Record excerpts:

━━━━━━━━━━━━━━━━

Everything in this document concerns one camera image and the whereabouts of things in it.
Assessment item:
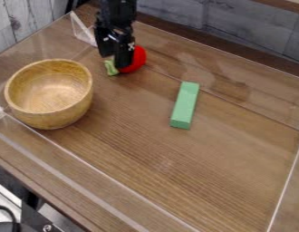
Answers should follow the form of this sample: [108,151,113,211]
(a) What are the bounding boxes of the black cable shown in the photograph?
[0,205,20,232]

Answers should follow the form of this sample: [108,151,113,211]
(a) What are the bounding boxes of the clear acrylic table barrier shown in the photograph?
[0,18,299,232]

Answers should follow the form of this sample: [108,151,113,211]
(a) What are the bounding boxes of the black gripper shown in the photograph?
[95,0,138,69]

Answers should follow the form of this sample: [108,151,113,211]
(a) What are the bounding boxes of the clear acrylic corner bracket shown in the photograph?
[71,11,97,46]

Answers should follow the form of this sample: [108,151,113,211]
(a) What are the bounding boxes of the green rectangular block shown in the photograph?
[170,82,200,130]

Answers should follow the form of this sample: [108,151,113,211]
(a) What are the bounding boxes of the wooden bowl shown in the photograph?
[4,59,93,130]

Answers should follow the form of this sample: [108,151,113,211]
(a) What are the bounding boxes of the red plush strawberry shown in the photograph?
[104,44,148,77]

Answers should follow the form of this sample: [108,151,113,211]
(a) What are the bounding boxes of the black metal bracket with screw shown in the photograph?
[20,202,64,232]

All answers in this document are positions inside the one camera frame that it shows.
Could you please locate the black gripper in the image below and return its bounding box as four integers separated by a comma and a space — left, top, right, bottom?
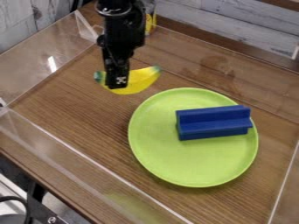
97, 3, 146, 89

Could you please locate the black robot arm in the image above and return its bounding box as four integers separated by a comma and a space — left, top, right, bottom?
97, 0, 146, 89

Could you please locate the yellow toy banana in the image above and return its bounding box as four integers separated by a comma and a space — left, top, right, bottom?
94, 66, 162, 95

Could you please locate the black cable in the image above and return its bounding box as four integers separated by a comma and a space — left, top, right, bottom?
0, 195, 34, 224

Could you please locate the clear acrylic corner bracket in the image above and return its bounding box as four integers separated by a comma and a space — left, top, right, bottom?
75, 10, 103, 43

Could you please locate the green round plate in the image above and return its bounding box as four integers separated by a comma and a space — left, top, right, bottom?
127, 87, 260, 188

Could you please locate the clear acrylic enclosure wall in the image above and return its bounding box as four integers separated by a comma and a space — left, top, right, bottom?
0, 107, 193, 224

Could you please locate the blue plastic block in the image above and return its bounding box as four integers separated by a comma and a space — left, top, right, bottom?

━━━━━━━━━━━━━━━━

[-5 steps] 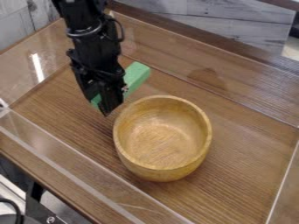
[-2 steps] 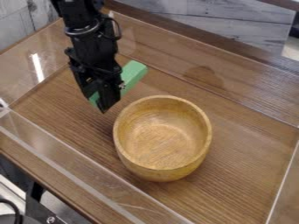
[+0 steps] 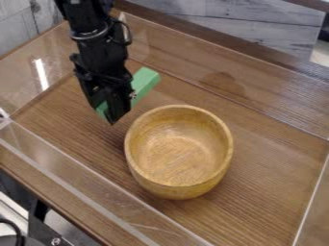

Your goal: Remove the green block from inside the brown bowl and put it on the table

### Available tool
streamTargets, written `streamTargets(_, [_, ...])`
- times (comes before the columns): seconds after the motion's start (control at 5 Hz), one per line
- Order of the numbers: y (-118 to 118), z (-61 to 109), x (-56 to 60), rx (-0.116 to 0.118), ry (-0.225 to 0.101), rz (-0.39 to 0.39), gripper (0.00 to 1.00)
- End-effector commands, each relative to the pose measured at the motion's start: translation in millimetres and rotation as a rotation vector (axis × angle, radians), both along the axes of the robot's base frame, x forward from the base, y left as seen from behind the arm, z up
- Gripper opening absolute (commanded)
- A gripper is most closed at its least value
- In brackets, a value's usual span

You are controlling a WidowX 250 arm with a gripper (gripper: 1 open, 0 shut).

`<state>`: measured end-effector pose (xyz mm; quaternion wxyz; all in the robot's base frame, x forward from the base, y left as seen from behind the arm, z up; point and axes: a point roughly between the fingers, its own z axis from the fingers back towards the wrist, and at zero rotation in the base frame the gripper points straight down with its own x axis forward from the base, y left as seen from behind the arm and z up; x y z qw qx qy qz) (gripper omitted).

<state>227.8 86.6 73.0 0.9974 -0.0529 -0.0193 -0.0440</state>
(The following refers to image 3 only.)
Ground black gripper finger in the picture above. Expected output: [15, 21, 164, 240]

━━━━━━━━━━━━━━━━

Work required:
Extract exactly and only the lines above from the line containing "qz) (gripper omitted)." through the line containing "Ground black gripper", both end lines included.

Answer to this problem:
`<state>`: measured end-effector pose (xyz mm; quaternion wxyz; all in the robot's base frame, x forward from the base, y left as seen from behind the arm, z up; point and axes: a point roughly between the fingers, its own z axis from the fingers back towards the wrist, and at zero rotation in the base frame the gripper points straight down with its own x axis forward from the base, y left as seen from behind the arm and z up; x y z qw qx qy qz) (gripper omitted).

<state>227.8 86.6 73.0 0.9974 -0.0529 -0.0193 -0.0440</state>
(The following refers to image 3 only.)
Ground black gripper finger in the picture above. Expected output: [15, 21, 164, 240]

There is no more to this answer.